What you should do: Will you return, word for word, only the lines from the top of the data below down to and including the one with "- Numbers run"?

Data:
━━━━━━

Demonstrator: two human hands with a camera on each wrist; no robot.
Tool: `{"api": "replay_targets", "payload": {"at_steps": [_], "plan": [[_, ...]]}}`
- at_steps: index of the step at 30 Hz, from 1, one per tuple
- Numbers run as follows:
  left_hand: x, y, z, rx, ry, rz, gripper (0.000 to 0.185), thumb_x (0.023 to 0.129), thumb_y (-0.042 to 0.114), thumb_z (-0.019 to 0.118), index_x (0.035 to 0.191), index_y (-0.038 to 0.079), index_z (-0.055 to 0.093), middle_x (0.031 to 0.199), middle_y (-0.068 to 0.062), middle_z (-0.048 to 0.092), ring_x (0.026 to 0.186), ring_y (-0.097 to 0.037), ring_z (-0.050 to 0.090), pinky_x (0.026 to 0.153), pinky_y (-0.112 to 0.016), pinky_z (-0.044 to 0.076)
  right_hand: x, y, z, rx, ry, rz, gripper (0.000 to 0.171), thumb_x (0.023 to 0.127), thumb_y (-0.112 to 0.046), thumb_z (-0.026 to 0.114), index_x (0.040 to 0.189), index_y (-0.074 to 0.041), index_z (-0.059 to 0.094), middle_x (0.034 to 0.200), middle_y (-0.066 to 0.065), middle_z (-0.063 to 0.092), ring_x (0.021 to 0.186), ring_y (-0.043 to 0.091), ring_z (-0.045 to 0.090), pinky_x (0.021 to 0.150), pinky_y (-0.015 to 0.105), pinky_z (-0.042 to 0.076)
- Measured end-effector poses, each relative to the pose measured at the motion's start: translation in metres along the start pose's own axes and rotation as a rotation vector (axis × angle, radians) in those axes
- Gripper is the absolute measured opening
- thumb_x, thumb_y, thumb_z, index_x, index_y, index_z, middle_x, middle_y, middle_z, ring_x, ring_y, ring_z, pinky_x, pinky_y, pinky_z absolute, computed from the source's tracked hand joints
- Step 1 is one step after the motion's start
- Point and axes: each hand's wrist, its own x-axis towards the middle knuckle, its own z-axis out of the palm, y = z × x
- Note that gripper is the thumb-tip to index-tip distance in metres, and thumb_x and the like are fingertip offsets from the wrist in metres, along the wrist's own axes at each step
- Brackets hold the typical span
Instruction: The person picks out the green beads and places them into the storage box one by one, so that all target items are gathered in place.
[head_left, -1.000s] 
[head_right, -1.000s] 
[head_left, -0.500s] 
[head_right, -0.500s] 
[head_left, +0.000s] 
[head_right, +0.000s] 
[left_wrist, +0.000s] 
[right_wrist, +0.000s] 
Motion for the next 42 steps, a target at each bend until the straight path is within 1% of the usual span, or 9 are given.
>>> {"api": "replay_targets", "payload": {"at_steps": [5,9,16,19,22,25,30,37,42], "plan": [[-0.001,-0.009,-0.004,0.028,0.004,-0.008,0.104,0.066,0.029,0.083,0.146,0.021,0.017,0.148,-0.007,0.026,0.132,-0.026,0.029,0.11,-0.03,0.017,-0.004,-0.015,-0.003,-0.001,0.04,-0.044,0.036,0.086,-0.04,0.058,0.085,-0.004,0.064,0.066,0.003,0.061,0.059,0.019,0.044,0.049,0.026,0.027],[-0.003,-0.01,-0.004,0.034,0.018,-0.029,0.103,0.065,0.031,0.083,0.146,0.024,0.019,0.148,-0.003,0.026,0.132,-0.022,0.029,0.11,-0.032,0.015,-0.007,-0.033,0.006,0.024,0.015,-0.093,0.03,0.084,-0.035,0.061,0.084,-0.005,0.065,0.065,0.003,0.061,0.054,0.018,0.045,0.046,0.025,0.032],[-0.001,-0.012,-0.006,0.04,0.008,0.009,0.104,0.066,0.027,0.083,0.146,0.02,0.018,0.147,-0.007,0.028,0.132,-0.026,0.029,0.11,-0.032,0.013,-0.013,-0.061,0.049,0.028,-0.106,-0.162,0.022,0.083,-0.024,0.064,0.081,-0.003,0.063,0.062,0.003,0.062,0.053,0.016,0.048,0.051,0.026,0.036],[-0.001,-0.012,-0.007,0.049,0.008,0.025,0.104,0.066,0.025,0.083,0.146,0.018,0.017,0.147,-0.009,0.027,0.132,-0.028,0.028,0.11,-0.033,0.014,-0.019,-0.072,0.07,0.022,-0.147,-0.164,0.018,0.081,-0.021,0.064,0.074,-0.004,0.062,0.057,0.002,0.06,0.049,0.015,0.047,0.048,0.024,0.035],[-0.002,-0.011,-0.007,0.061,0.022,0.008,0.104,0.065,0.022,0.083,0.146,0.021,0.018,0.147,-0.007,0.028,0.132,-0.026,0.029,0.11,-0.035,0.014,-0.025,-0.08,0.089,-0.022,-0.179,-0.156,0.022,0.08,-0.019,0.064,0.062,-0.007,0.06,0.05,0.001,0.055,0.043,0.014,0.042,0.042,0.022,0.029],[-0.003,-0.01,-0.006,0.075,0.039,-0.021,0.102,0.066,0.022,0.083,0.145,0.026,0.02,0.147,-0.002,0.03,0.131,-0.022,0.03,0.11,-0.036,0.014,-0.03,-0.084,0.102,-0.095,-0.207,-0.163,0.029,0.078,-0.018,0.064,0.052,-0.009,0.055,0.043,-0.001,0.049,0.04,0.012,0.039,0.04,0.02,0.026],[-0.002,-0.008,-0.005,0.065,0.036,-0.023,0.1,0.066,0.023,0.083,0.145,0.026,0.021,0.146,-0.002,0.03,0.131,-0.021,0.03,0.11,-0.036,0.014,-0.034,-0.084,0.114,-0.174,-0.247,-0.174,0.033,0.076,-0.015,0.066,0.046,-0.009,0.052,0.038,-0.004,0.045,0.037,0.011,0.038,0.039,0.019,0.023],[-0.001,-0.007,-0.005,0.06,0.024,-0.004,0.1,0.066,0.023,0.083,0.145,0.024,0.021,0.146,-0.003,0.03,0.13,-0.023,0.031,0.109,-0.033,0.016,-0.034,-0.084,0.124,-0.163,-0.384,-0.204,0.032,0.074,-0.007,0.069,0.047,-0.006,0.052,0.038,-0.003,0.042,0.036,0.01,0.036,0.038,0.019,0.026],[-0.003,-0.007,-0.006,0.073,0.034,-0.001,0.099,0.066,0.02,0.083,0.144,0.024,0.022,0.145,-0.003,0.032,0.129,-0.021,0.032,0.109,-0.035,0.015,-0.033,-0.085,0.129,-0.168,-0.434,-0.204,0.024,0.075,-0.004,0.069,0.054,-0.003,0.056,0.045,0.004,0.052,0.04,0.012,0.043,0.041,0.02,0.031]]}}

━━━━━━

Response area:
Demonstrator: two human hands with a camera on each wrist; no robot.
Tool: `{"api": "replay_targets", "payload": {"at_steps": [_], "plan": [[_, ...]]}}`
- at_steps: index of the step at 30 Hz, from 1, one per tuple
- Numbers run as follows:

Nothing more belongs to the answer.